Posts Tagged ‘sleep’

Online Trials

30 December 2011

Dear J-

New Year Resolution times are nearly upon us and one that I want to have and probably won’t be able to keep is getting more sleep: the sooner I can get to bed, the earlier I’ll be able to wake up, which means that I’ll be able to ride my bike all week next week, or at least until my schedule shifts and I’m no longer able to ride on the vanpool at all. I’ve tried to do the math multiple times and it’s not working out right. In just over a week I’ll have to work twelve hour shifts, and with three of the additional hours consumed by commuting that leaves me with nine hours to sleep and maintain the luxurious online presence I’ve become accustomed to.

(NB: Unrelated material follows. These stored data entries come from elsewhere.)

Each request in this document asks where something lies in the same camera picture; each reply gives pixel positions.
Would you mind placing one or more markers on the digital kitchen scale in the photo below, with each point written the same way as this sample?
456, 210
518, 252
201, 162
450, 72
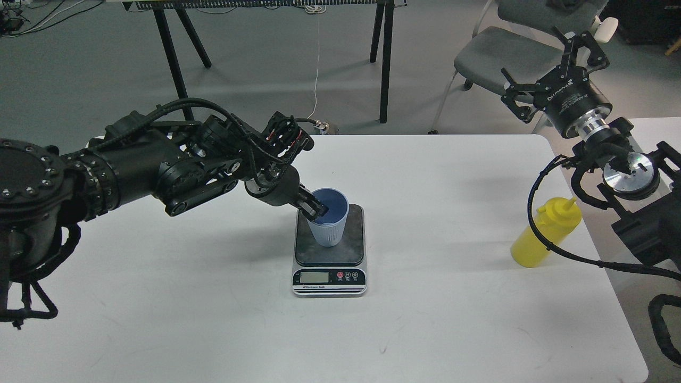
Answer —
338, 271

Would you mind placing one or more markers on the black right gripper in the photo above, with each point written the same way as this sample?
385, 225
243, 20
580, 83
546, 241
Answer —
574, 101

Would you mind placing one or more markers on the white side table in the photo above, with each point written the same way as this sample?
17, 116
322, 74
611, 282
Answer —
647, 132

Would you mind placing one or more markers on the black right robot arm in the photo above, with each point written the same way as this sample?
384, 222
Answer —
642, 188

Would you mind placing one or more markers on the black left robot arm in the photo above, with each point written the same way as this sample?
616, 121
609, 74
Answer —
184, 153

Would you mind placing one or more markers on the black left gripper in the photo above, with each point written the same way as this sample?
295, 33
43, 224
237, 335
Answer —
289, 191

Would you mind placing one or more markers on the blue ribbed plastic cup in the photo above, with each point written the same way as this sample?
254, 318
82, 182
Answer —
328, 229

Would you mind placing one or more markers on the black trestle table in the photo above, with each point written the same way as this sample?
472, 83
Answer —
382, 34

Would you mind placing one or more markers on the grey office chair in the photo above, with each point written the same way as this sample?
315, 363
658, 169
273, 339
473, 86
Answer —
510, 65

I’m thinking that I’m going to want more than the six hours I’m getting now in order to compensate for the shifting schedules (two weeks on nights, then two weeks on days; I figure I’m going to be pretty scrambled by the end of the outage) and I don’t want to shortchange my family so things may go dark for a few weeks. And for this to be the source of my anxiety, more than twelve hour days and what I do at home and work — this online life — makes me think that I must have my priorities skewed beyond belief. Right now as soon as I get home it seems like I jump on the computer after a hurried greeting.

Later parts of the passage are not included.